### What you should do
Write out, from the entries below, exactly the lines that run between the lines holding "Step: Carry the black" and "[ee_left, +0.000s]", inclusive, and stop there.

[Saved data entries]
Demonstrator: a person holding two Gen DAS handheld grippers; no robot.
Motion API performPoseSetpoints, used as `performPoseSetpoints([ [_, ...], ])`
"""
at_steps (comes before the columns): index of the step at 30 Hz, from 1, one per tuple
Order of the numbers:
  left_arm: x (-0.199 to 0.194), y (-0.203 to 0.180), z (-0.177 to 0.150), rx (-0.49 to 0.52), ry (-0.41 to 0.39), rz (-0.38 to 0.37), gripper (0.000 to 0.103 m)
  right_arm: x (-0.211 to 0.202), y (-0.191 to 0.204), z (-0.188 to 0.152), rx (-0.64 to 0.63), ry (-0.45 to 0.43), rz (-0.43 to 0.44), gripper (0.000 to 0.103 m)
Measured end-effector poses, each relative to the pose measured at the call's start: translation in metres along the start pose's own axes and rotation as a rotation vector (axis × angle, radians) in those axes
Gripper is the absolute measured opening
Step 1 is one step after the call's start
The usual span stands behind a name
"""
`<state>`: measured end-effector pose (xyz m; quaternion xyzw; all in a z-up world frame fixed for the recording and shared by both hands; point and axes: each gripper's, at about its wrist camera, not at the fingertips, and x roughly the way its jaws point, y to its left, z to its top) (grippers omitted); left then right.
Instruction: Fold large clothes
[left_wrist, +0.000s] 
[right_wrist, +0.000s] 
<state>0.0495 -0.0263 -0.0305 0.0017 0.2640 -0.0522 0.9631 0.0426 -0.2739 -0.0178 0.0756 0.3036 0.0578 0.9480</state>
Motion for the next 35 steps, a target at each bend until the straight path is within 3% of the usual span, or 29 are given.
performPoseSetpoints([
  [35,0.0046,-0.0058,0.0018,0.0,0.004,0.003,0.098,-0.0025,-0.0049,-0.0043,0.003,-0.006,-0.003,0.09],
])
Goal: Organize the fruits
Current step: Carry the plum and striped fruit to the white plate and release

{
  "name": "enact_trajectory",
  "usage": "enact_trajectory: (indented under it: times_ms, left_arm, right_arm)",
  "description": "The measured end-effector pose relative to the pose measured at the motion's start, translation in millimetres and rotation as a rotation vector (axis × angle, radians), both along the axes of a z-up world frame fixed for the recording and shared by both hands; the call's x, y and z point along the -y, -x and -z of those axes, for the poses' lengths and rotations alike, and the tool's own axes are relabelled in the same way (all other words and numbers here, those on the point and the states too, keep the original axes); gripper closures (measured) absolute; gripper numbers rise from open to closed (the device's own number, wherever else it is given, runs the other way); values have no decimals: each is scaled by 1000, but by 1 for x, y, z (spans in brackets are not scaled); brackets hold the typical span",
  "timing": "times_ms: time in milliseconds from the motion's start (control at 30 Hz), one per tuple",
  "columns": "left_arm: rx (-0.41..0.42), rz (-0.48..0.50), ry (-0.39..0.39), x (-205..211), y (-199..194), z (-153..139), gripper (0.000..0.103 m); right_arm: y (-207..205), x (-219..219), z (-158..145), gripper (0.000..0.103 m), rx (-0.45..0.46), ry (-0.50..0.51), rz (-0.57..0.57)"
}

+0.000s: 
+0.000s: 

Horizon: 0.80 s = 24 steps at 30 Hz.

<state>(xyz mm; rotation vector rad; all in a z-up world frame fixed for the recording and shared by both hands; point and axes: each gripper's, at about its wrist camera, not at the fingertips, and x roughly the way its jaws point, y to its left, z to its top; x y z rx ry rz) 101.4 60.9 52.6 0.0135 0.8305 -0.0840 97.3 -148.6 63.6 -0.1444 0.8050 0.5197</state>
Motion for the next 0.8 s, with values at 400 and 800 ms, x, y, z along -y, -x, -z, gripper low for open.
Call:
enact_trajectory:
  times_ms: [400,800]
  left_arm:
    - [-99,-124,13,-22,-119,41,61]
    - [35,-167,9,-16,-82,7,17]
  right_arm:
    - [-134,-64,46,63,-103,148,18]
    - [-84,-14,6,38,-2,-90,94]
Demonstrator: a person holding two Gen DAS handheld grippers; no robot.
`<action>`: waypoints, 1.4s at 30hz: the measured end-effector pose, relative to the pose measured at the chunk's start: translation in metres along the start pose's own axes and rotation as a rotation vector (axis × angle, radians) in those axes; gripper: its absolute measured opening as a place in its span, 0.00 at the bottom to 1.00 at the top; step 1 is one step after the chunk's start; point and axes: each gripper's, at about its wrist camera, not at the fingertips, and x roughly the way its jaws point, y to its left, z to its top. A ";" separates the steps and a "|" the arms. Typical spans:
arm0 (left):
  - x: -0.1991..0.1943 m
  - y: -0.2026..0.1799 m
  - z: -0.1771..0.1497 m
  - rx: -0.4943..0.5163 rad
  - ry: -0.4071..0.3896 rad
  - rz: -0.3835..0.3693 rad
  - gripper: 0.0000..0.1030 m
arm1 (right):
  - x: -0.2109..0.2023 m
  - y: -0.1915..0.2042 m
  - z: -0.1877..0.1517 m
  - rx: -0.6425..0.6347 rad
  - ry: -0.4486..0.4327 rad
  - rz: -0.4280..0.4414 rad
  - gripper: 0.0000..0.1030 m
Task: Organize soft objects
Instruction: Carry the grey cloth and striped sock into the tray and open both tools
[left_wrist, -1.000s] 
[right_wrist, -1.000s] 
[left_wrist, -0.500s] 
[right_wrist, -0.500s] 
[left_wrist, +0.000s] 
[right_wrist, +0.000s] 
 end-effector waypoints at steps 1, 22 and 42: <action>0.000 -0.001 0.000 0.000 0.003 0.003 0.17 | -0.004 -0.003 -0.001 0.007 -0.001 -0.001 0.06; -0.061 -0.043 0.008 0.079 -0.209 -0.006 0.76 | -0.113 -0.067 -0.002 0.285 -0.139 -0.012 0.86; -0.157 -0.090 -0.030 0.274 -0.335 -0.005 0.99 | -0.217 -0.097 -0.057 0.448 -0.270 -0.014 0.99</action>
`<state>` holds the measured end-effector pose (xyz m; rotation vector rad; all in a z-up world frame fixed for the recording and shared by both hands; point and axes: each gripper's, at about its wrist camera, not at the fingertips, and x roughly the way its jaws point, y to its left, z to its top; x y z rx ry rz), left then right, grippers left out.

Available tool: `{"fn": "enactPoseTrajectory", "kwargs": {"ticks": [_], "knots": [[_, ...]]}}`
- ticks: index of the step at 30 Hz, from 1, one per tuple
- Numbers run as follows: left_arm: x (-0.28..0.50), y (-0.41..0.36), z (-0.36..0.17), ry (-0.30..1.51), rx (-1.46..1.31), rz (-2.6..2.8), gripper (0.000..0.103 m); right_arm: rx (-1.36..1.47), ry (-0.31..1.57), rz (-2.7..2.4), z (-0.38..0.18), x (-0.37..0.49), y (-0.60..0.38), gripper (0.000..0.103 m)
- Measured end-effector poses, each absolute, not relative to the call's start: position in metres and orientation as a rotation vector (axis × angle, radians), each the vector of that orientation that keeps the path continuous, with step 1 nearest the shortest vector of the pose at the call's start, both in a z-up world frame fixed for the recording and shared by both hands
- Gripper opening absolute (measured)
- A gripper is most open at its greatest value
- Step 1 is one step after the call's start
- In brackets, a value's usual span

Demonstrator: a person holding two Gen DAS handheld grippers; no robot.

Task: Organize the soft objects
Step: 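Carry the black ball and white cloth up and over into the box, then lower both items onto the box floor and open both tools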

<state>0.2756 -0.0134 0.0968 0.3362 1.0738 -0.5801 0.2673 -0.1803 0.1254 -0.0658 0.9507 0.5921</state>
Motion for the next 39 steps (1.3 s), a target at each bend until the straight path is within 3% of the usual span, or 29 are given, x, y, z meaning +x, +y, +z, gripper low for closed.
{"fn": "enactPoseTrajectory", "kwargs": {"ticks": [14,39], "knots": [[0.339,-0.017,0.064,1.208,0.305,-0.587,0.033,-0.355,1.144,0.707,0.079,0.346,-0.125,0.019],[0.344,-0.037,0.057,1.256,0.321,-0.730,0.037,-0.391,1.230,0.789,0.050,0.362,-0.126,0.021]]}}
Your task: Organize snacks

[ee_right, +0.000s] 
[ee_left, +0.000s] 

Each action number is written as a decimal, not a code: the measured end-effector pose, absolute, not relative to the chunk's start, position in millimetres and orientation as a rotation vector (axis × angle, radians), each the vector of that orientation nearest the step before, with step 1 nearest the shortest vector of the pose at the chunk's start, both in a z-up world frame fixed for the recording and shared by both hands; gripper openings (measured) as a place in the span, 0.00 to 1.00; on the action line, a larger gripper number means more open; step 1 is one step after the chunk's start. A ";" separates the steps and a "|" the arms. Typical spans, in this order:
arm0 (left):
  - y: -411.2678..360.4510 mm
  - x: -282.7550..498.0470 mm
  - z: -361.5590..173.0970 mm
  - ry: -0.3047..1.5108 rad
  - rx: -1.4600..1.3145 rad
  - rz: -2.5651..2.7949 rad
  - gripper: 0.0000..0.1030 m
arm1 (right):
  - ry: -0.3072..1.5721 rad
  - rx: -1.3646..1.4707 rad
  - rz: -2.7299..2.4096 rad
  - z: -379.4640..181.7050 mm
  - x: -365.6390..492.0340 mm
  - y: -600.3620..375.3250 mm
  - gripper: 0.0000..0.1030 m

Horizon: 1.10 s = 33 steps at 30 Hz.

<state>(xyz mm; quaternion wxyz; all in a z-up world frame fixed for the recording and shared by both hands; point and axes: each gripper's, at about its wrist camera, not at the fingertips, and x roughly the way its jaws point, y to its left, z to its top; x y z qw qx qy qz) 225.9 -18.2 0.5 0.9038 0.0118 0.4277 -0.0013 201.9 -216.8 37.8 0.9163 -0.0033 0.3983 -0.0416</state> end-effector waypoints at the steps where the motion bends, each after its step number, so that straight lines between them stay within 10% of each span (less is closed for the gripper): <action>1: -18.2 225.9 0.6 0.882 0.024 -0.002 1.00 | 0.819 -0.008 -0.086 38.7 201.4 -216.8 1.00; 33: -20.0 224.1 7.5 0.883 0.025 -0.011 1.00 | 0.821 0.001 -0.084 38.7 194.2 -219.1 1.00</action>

### Exercise response
Step: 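Carry the black ball and white cloth up and over into the box, then lower both items onto the box floor and open both tools
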
<state>0.2756 -0.0134 0.0968 0.3362 1.0738 -0.5801 0.2673 -0.1803 0.1254 -0.0658 0.9507 0.5921</state>
Motion for the next 39 steps (1.3 s), a target at each bend until the straight path is within 3% of the usual span, or 29 are given, x, y, z meaning +x, +y, +z, gripper low for closed.
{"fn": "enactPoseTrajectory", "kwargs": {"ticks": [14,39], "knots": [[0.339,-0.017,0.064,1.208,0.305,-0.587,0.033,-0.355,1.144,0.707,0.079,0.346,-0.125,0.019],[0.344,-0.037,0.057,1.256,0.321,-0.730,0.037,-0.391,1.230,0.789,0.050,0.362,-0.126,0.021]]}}
Your task: Organize snacks

[ee_right, +0.000s] 
[ee_left, +0.000s] 

This output is complete, so the exercise is closed.